Our current model for ZBED6 function is summarized in . Our data on the IGF2 locus indicate that ZBED6 acts primarily as a repressor, likely with a modulating effect, although it is fully possible that it acts as a transcriptional activator under some circumstances.
First, germline or somatic mutations at target sites may lead to transcriptional up-regulation as demonstrated for the
IGF2 locus in pigs
[2]. Our findings that the mammalian genome contains thousands of putative ZBED6 targets and that these are enriched among genes associated with disease suggest that sequence polymorphism at ZBED6 target sites may contribute significantly to variation in disease susceptibility in humans. Furthermore, the ZBED6 binding motif contains a CpG dinucleotide so we expect to find genetic polymorphisms as CpG sites are associated with a high rate of C→T and G→A transitions
[15], as exemplified by the pig
IGF2 QTN. Gain or loss of ZBED6 binding sites may also have contributed to phenotypic evolution in placental mammals.

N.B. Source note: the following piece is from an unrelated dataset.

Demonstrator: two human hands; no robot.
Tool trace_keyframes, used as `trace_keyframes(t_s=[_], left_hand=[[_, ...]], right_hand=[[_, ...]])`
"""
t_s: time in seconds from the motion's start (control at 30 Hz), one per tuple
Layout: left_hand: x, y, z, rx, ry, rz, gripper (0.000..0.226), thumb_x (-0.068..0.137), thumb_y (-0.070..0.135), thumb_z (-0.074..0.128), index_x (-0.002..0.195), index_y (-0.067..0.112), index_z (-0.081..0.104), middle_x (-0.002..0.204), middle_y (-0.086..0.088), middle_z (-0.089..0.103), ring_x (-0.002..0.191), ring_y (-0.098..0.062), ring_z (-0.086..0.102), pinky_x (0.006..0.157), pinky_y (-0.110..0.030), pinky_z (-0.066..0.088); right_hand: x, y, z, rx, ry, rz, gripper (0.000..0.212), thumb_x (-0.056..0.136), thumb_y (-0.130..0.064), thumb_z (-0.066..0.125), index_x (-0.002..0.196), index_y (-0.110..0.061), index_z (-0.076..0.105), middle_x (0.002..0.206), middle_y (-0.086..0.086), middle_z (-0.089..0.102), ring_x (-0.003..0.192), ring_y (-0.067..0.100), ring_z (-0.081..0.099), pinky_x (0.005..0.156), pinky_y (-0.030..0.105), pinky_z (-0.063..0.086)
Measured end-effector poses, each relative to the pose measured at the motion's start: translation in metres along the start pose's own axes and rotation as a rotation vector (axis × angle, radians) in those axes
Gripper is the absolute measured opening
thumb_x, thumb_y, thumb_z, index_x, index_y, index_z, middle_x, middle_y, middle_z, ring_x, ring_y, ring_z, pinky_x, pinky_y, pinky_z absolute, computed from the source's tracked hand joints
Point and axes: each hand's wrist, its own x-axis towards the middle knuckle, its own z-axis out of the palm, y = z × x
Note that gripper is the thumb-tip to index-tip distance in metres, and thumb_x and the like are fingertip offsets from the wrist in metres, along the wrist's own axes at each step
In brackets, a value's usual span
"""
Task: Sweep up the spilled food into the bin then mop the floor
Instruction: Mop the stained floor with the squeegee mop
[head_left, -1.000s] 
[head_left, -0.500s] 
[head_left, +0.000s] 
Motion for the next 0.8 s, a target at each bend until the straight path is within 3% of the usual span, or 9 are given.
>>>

Second, our data suggest that ZBED6 targets can be released from repression by epigenetic activation. This is implied by the finding that EMSA using an oligonucleotide with a methylated CpG site was not bound by ZBED6
[2]. Interestingly, the pig QTN had no effect on
IGF2 transcription in liver, and the QTN region was shown to be methylated in this tissue, whereas it was undermethylated in skeletal muscle where the QTN had a drastic effect on
IGF2 expression
[2]. Thus, epigenetic regulation of the access of ZBED6 to its target sites may play an important role during development and cell differentiation.
Third, ZBED6 targets can be released from repression by down-regulation of ZBED6 expression, as demonstrated by siRNA experiments in the present study. Finally, loss-of-function mutations in ZBED6 are expected to up-regulate many target genes. Our finding that Zbed6 silencing in C2C12 cells leads to faster cell proliferation and wound healing combined with the identification of a large number of cancer-associated downstream targets by ChIP sequencing implies that further studies of ZBED6 function is of considerable interest for tumor biology.
Data reported here suggest that ZBED6 has an essential role in a number of crucial gene regulatory networks. Thus, the discovery of ZBED6 opens up many avenues for research that may have profound implications for human medicine.